Details about how a company’s network works and the organization’s digital structure are also invaluable, whether you’re reconnaissance for a ransomware attack or planning an espionage campaign. For example, routers might detect that a particular organization is running outdated versions of applications or operating systems that contain exploitable vulnerabilities, essentially giving hackers a roadmap to potential attack strategies. The researchers even found details on some routers about the security of the previous owners’ offices’ physical building.

Because used equipment is discounted, cybercriminals are likely to invest in buying used hardware to mine for information and access the network and then use the information themselves or resell it. ESET researchers say they have debated whether to release their findings, as they don’t want to give cybercriminals new ideas, but conclude that raising awareness about the issue is more urgent.

“One of my biggest fears is that if someone is evil no In doing so, it’s almost hacking malpractice, because it would be easy and obvious,” Camp says.

Eighteen routers are a small sample of the millions of enterprise network devices scattered around the world on the resale market, but other researchers say they’ve seen the same problems over and over in their work, too.

says White Ford, engineering director at Red Balloon Security, an Internet of Things security company. “These devices can contain vast amounts of information that bad actors can use to target and carry out attacks.”

As in the ESET findings, Ford says the Red Balloon researchers found passwords, other credentials, and personally identifiable information. Some data such as usernames and configuration files are usually in plain text and easily accessible, while passwords and configuration files are often protected because they are stored as mixed Cryptographic hashes. But Ford points out that even fragmented data is still at risk.

“We removed password hashes that were found on a device and split them offline — you’d be surprised how many people still base their passwords off their cats,” he says. “And even seemingly innocuous things like source code, commit history, network configurations, routing rules, etc. – can be used to learn more about an organization, its employees, and its network topology.”

ESET researchers point out that organizations may believe they are responsible by contracting out devices to third-party companies.

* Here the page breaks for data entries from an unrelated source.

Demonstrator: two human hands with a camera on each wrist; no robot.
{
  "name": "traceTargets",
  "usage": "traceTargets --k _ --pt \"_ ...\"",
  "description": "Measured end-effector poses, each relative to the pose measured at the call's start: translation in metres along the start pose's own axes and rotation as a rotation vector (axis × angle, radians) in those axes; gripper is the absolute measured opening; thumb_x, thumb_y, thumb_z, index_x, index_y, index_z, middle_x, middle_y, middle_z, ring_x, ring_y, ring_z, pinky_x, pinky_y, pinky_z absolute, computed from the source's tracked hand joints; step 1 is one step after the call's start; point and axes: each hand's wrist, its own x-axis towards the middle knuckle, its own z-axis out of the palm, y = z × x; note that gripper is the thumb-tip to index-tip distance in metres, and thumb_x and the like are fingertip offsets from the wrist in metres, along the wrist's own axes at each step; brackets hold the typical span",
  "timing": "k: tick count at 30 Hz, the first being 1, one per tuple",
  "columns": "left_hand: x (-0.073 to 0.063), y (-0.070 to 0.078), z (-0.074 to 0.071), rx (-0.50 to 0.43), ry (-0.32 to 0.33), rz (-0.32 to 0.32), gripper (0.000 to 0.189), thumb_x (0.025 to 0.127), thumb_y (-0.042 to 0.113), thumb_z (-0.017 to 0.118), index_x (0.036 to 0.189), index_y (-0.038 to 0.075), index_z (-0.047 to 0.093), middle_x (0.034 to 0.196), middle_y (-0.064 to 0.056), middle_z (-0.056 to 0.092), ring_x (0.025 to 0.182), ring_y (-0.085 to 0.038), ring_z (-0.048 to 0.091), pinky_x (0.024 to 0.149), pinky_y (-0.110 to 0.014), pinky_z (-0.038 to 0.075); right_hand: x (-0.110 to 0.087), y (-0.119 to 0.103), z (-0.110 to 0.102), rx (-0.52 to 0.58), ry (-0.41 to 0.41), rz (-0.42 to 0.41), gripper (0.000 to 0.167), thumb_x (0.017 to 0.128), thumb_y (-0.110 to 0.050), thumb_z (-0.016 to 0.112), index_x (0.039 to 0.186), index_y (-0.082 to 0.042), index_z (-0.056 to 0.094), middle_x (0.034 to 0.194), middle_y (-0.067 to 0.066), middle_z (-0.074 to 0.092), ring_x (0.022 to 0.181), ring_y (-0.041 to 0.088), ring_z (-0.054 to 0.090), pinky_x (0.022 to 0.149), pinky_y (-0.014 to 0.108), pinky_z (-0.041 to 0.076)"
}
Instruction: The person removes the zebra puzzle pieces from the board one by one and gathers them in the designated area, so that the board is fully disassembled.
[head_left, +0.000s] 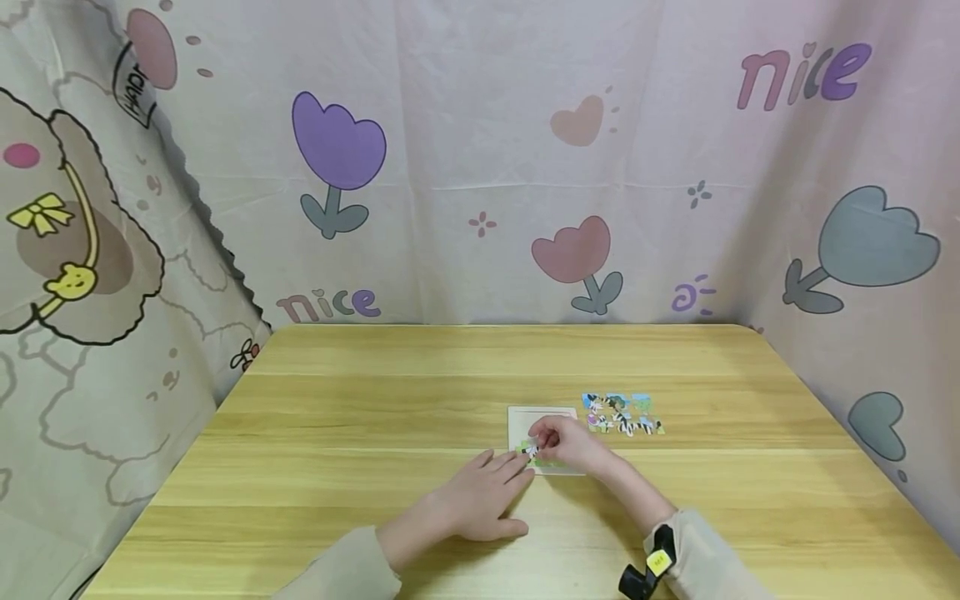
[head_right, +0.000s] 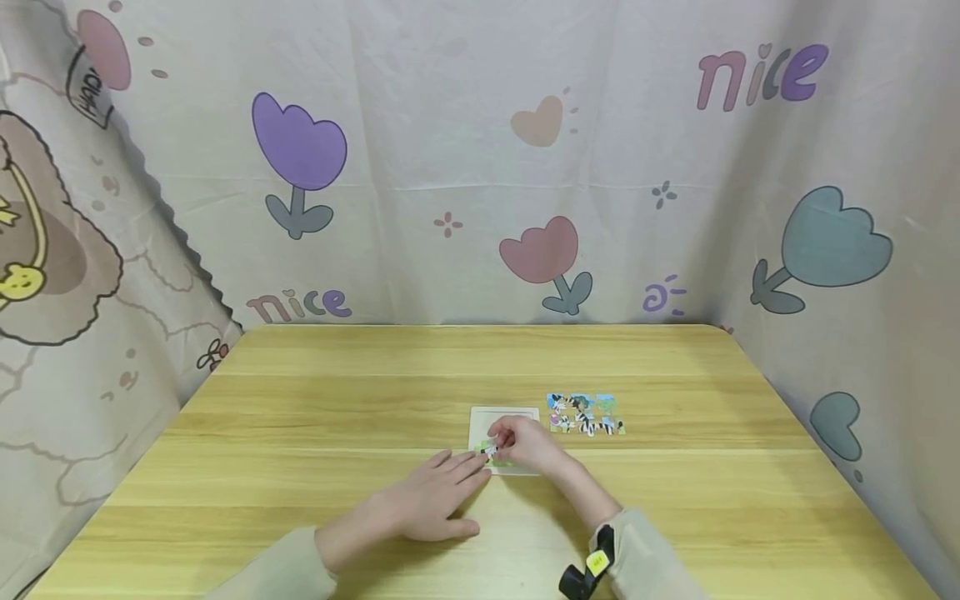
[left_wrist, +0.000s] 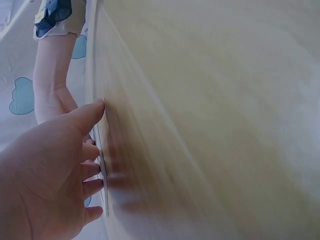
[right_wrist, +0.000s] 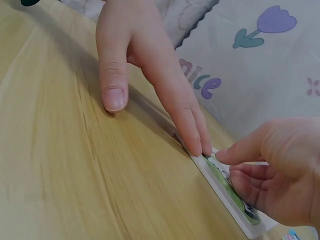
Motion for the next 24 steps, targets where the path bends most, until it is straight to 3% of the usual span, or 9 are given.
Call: traceTargets --k 9,16,24 --pt "-0.011 -0.005 -0.003 -0.018 -0.033 -0.059 0.072 0.090 0.058 0.043 0.142 0.009 0.036 0.148 -0.006 0.031 0.135 -0.022 0.028 0.108 -0.044 0.026 0.002 -0.010 0.010 -0.187 0.011 -0.009 0.027 0.070 -0.003 0.075 0.095 0.000 0.064 0.077 0.000 0.054 0.073 0.013 0.048 0.064 0.026 0.044" --pt "-0.013 -0.010 0.002 -0.016 -0.021 -0.068 0.072 0.089 0.058 0.044 0.142 0.010 0.037 0.148 -0.005 0.032 0.136 -0.021 0.027 0.109 -0.043 0.025 0.004 -0.015 0.015 -0.212 0.022 0.047 0.027 0.068 -0.004 0.075 0.091 -0.002 0.061 0.077 0.001 0.047 0.073 0.015 0.043 0.064 0.027 0.039" --pt "-0.013 -0.009 0.003 -0.022 -0.006 -0.063 0.071 0.089 0.057 0.046 0.141 0.009 0.038 0.147 -0.005 0.033 0.135 -0.021 0.029 0.109 -0.042 0.026 0.005 -0.017 0.018 -0.174 0.033 0.041 0.031 0.065 0.004 0.073 0.088 -0.005 0.054 0.077 0.003 0.049 0.072 0.015 0.044 0.063 0.029 0.041"
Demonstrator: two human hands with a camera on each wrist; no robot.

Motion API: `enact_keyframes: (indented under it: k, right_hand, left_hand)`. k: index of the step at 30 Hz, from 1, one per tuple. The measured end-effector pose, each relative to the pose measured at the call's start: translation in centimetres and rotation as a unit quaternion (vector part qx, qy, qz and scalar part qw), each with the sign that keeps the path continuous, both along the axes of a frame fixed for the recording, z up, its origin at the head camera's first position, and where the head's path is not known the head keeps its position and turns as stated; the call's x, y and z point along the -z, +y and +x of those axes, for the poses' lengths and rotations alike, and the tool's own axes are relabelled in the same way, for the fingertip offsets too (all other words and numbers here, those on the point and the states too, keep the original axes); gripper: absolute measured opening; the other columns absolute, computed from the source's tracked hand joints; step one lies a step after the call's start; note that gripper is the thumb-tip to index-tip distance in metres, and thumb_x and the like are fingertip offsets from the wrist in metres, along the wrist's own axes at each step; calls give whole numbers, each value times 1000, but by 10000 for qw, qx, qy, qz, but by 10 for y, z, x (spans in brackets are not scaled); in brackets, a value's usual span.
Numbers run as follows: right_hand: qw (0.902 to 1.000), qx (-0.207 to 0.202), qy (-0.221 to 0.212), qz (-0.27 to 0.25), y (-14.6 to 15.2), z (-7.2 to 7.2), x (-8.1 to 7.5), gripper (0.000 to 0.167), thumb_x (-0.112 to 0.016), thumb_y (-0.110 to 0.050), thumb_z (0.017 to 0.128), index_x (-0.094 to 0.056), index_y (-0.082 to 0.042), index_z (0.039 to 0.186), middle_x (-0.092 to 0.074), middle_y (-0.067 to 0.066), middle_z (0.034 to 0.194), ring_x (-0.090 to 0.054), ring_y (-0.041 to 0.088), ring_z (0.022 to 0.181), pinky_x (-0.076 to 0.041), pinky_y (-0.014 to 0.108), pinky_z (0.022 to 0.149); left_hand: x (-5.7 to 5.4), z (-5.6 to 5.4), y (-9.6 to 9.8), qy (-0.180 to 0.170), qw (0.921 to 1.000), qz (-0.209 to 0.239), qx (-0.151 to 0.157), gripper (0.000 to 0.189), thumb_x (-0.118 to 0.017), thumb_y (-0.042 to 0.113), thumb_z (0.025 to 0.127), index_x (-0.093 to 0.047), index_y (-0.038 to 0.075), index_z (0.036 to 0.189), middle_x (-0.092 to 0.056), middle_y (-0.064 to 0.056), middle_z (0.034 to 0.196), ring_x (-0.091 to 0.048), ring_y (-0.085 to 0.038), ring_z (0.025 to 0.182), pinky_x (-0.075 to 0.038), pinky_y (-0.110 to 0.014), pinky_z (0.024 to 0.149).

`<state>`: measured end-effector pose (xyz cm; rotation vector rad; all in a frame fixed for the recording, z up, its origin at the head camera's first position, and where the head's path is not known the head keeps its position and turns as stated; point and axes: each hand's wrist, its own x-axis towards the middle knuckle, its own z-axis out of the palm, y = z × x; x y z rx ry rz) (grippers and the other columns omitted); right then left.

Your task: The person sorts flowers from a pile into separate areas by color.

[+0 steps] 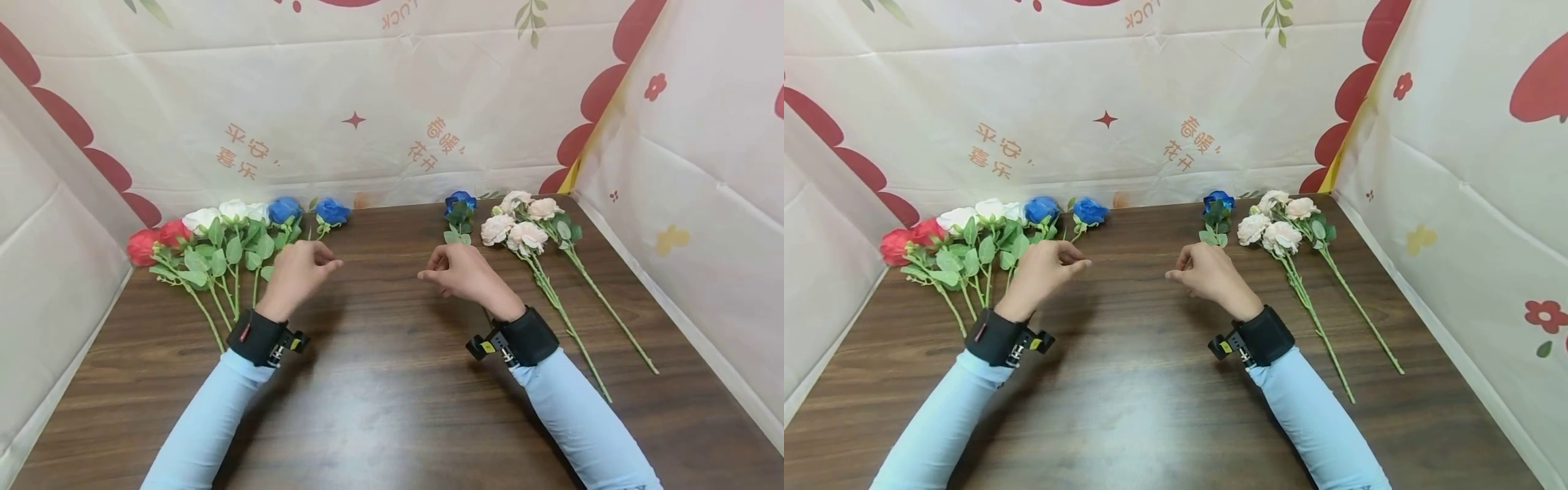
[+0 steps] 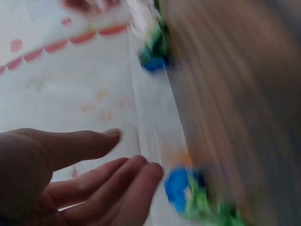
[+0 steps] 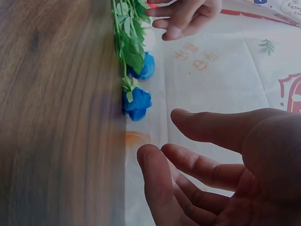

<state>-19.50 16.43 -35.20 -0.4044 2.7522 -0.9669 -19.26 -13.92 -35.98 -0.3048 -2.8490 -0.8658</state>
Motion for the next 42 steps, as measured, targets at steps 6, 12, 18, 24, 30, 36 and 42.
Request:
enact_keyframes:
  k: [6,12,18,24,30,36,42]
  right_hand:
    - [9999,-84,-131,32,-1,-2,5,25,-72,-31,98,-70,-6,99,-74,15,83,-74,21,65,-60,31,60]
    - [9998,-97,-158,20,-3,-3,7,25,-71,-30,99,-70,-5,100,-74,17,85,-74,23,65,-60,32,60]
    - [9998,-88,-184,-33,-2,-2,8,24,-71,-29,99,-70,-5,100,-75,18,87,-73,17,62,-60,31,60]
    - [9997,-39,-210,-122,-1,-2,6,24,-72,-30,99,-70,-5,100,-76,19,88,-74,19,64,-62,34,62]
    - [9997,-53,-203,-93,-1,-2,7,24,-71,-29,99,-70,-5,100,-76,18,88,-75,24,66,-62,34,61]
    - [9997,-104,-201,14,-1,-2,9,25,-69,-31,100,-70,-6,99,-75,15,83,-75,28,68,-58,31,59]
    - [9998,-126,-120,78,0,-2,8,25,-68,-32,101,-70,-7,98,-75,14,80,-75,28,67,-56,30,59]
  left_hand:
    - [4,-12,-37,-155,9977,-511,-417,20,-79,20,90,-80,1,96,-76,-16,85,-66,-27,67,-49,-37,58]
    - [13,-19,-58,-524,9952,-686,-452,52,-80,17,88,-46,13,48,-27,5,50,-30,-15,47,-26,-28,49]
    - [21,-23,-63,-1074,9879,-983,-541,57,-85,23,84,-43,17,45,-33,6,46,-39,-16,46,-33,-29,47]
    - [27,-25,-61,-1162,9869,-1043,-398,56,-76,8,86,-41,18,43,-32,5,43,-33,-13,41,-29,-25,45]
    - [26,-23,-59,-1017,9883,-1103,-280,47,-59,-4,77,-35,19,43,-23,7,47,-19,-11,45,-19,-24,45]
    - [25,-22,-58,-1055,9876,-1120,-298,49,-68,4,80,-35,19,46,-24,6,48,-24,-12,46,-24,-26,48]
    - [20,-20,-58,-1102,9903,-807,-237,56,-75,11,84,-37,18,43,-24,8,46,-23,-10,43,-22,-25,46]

Electronic waste disposal companies, or even device sterilization services that claim to scan large batches of enterprise devices for resale. But in practice, these third parties may not do what they claim. Camp also notes that more organizations can take advantage of the encryption and other security features already provided by mainstream routers to mitigate the fallout if unwiped devices end up out in the world.

Camp and his colleagues tried to contact the old owners of the used routers they had purchased to warn them that their devices were now out in the wild spewing their data. Some were grateful for the information, but others seemed to ignore the warnings or provide no mechanism by which the researchers could report the security findings.

“We used the trusted channels we had with some companies, but then found that a lot of other companies were more difficult to get hold of,” Camp says. “very scary.”